*What to produce*: Each line from the material with the word "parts" in it must be copied.

*Provided material*:
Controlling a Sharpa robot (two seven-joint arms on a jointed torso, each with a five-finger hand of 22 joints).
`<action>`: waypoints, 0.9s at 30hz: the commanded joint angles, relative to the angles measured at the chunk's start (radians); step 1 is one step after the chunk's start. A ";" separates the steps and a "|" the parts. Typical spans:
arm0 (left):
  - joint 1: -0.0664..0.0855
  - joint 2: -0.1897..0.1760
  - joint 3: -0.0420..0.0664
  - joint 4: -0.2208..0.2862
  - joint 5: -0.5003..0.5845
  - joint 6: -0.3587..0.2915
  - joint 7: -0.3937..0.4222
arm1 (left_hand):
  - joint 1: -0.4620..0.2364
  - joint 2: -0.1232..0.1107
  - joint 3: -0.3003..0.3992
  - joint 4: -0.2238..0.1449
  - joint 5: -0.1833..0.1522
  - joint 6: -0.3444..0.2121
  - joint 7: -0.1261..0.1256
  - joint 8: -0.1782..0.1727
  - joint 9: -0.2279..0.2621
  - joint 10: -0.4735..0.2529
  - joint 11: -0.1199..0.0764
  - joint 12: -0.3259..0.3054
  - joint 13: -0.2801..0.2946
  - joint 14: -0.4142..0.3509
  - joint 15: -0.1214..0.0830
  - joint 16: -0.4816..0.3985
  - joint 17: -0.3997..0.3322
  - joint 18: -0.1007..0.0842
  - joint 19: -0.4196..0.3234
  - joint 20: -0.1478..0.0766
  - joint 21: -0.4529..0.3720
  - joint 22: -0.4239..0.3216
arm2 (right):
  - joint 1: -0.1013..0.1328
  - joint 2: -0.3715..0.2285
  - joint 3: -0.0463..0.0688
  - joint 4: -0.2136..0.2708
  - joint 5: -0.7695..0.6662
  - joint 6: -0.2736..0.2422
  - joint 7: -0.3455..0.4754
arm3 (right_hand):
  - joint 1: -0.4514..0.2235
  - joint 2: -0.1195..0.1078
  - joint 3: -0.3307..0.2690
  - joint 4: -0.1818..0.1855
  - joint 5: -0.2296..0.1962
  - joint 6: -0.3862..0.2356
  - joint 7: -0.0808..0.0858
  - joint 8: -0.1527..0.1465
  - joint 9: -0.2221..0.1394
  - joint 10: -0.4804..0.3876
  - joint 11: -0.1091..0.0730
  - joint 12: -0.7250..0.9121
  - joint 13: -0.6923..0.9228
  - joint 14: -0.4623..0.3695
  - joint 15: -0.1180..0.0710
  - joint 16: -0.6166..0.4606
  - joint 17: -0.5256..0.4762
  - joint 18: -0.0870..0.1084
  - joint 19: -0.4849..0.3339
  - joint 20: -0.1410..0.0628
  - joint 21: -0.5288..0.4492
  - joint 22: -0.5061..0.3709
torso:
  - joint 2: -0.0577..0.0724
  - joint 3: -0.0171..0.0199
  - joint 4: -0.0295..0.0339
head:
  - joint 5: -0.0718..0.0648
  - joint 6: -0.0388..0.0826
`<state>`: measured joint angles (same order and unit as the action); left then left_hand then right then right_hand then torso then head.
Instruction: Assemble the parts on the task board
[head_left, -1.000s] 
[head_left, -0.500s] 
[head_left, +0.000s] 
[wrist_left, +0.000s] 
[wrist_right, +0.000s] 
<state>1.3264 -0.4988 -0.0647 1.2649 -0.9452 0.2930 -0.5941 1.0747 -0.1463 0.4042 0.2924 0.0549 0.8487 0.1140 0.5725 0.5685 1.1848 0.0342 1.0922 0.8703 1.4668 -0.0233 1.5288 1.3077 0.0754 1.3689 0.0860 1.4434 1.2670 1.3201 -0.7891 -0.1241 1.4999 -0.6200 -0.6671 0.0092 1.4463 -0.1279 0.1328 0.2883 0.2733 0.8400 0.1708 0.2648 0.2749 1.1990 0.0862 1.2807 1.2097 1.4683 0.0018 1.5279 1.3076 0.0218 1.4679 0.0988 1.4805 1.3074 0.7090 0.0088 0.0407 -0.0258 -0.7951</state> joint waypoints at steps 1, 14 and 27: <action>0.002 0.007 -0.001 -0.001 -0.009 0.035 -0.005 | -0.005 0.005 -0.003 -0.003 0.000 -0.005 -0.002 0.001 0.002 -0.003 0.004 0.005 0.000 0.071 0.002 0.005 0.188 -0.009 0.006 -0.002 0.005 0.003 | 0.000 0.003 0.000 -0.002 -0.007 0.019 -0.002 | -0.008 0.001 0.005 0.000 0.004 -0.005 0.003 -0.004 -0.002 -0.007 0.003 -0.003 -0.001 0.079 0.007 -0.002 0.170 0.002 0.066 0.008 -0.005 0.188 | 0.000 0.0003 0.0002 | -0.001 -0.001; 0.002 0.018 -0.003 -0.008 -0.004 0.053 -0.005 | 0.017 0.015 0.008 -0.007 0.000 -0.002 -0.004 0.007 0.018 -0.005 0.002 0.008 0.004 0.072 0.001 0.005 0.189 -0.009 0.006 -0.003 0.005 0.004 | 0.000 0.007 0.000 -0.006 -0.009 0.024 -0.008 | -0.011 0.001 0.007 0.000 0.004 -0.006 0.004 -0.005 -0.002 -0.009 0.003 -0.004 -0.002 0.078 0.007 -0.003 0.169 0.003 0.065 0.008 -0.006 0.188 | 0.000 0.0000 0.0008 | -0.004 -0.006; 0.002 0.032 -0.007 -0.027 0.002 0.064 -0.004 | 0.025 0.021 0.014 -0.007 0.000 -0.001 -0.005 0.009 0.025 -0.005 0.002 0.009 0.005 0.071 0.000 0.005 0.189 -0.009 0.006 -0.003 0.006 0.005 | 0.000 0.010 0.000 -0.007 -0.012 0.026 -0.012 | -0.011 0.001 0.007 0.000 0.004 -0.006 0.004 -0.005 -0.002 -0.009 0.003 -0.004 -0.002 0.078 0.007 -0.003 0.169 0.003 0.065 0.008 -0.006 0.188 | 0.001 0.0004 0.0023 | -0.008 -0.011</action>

*Exercise output*:
`<action>`: waypoints, 0.9s at 30hz: the commanded joint angles, relative to the angles measured at the chunk's start (radians); step 1 is one step after the chunk's start. A ";" separates the steps and a "|" the parts. Typical spans:
Instruction: Assemble the parts on the task board

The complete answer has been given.